3. Currently we're connecting to the internet via a USB modem, but we were using a wireless router with the infected machine. Is a hardware reset sufficient for the router to be safe?
4. Can you see from the posted logs whether there was a keylogger? I think we've only used passwords to email (which are now being changed) since we noticed the problem.
Thanks, I'm thinking that reinstalling the OS is the best option at this point. Could you point to a walkthrough?
Thanks again
Hi again,
Could you submit the dll file I asked for (instructions for submitting in my previous post)? Would like to do some researching on it.
1. If we reinstall the OS, can we trust the machine?
Yes.
2. We'd like to get some data off the machine before reinstalling the OS, we could either resynchronise the backup we last took a couple of months ago (sounds risky), or just copy specific files via a memory stick.
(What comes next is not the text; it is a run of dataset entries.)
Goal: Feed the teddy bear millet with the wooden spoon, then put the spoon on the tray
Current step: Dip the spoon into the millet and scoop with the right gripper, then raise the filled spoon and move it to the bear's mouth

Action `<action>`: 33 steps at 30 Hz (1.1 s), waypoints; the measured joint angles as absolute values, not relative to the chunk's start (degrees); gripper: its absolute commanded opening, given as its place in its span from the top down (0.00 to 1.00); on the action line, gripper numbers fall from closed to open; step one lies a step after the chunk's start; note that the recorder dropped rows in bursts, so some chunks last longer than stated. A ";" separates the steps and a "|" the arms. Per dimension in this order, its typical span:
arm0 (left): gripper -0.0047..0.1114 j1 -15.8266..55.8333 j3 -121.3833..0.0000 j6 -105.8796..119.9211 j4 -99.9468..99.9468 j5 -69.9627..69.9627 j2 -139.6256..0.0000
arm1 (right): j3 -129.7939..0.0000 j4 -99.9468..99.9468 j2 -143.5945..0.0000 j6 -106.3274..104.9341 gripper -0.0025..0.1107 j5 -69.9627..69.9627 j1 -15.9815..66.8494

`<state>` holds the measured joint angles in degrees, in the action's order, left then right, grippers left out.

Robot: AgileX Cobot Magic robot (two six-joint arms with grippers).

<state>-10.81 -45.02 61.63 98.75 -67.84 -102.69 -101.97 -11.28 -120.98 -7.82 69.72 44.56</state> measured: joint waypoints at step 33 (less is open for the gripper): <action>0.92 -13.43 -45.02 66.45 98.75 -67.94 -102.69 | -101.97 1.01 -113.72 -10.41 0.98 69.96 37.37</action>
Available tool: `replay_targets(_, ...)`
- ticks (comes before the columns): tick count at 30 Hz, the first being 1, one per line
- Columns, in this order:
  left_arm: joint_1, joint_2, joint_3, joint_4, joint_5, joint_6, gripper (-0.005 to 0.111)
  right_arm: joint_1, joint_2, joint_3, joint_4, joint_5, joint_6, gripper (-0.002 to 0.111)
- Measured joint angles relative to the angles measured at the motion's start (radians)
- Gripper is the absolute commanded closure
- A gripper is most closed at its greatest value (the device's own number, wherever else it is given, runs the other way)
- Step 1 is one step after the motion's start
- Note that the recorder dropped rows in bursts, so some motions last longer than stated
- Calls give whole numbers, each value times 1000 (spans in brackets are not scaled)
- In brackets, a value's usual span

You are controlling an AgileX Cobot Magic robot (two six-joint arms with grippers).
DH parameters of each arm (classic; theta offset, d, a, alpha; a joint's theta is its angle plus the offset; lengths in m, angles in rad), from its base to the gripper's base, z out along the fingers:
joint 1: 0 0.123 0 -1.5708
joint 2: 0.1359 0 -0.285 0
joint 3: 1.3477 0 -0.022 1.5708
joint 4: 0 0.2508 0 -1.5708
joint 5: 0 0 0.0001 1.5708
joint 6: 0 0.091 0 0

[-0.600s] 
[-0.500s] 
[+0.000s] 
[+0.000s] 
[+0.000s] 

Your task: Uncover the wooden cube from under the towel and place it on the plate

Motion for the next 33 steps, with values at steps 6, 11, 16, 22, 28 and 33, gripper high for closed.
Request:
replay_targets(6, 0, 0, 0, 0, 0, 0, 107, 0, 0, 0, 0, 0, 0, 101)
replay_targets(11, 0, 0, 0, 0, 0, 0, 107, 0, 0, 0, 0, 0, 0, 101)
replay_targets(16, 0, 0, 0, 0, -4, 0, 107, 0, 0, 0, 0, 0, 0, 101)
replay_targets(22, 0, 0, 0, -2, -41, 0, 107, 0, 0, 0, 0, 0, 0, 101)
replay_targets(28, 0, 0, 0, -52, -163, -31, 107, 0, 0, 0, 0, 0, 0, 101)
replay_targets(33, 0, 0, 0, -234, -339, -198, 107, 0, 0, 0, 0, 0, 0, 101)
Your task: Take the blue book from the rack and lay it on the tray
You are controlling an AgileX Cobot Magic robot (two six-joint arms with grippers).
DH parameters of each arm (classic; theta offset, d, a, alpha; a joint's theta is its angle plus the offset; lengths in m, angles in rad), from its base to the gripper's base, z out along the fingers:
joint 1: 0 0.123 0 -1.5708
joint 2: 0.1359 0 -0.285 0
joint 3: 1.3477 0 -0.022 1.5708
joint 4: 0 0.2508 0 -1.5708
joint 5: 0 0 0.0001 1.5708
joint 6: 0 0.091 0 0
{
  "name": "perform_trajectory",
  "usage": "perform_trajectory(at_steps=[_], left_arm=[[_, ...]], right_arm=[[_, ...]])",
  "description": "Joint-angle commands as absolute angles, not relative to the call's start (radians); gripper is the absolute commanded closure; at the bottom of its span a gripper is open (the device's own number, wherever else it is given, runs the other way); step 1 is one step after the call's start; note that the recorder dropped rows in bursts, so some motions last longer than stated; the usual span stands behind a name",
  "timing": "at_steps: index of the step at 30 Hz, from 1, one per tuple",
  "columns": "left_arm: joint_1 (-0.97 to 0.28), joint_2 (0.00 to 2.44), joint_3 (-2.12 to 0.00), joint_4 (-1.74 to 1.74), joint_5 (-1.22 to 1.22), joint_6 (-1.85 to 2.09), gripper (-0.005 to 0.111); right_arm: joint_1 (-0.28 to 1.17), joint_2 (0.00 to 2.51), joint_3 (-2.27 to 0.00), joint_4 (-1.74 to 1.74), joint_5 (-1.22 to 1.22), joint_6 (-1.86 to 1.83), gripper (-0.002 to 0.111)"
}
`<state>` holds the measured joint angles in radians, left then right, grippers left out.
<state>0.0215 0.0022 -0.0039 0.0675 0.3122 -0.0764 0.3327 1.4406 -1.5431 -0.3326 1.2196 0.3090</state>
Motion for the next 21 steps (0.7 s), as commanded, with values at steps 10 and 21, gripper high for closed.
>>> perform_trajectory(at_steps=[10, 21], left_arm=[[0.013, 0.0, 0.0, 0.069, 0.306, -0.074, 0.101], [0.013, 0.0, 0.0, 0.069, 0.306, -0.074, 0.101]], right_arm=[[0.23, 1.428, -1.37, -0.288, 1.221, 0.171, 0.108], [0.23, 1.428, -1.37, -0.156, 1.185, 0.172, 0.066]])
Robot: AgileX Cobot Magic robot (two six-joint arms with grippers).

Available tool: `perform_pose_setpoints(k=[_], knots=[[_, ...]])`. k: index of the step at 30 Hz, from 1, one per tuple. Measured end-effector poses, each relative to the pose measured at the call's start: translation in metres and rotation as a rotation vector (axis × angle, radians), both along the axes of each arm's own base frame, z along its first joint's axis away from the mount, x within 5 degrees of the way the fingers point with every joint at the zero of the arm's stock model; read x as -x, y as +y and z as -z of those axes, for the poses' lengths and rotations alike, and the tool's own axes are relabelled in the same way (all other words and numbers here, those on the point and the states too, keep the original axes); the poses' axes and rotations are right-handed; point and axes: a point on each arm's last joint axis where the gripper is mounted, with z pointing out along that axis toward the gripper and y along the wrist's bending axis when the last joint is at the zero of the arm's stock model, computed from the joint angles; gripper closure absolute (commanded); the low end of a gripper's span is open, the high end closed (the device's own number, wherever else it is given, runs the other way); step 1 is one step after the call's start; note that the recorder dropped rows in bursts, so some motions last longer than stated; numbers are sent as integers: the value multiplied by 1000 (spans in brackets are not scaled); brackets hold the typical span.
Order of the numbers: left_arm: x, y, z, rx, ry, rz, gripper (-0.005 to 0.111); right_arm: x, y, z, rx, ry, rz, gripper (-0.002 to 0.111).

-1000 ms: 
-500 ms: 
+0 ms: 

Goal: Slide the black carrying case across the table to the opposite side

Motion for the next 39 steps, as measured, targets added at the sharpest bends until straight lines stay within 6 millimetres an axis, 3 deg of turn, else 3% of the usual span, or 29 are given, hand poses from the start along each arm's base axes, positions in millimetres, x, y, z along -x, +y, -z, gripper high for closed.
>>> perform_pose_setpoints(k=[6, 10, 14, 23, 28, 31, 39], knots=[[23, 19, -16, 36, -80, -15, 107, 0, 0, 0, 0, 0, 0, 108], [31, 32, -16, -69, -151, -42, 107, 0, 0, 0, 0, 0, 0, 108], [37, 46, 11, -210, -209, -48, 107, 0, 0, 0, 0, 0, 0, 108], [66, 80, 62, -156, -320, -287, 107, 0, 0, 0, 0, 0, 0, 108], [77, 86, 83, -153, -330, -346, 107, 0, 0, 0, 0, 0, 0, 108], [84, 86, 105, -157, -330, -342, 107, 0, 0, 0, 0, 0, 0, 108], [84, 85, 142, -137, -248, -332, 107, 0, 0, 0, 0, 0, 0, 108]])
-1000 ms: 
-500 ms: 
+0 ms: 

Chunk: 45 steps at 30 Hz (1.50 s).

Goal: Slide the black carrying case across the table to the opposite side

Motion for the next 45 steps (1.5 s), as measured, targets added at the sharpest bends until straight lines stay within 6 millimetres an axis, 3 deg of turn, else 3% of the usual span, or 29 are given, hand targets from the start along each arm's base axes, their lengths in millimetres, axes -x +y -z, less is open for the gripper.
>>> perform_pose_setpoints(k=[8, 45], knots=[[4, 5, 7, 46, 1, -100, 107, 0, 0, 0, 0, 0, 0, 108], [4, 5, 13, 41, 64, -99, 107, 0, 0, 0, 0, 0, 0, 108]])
Is the memory stick likely to transfer the problem as well?
Better make sure that stick doesn't carry infection.
1. Download Flash_Disinfector (http://www.techsupportforum.com/sectools/sUBs/Flash_Disinfector.exe) and save it to your Desktop of your clean system.
2. After downloading, double-click on Flash_Disinfector to run it.
3. Just follow the prompts and continue until it begin scanning.
4. If asked to insert your flash drive or any removable device including USB Pen Drive and Memory Stick, please do so.
5. It will scan removable drives, wait for the scan to finish. Done.
After that run Kaspersky Online Scanner (http://www.kaspersky.com/virusscanner) on clean machine to check your USB drive.
If Kaspersky doesn't find anything bad on USB drive then you can use it to backup stuff from infected system.
3. Currently we're connecting to the internet via a USB modem, but we were using a wireless router with the infected machine. Is a hardware reset sufficient for the router to be safe?
Signs don't indicate DNS changer kind of infection. To be safe you may reset the router, though. Remember to change router's password to something else from default one after the reset.
4. Can you see from the posted logs whether there was a keylogger? I think we've only used passwords to email (which are now being changed) since we noticed the problem.
Can't say for sure but signs tell it could be possible.
Thanks, I'm thinking that reinstalling the OS is the best option at this point. Could you point to a walkthrough?
A good walkthrough can be found here (http://spyware-free.us/tutorials/reformat/).
Blade,
Have uploaded the file as requested. Thanks for answering my questions.
Thanks for the submission :) I'll keep the topic open for a few days. Unless you post back I'll archive it.
Due to inactivity, this thread will now be closed.
Note:If it has been four days or more since your last post, and the helper assisting you posted a response to that post to which you did not reply, your topic will not be reopened. At that point, if you still require help, please start a new topic and include a fresh HijackThis log and a link to your previous thread. Please do not add any logs that might have been requested in the closed topic, you would be starting fresh.
If it has been less than four days since your last response and you need the thread re-opened, please send me or MOD a private message (pm). A valid, working link to the closed topic is required.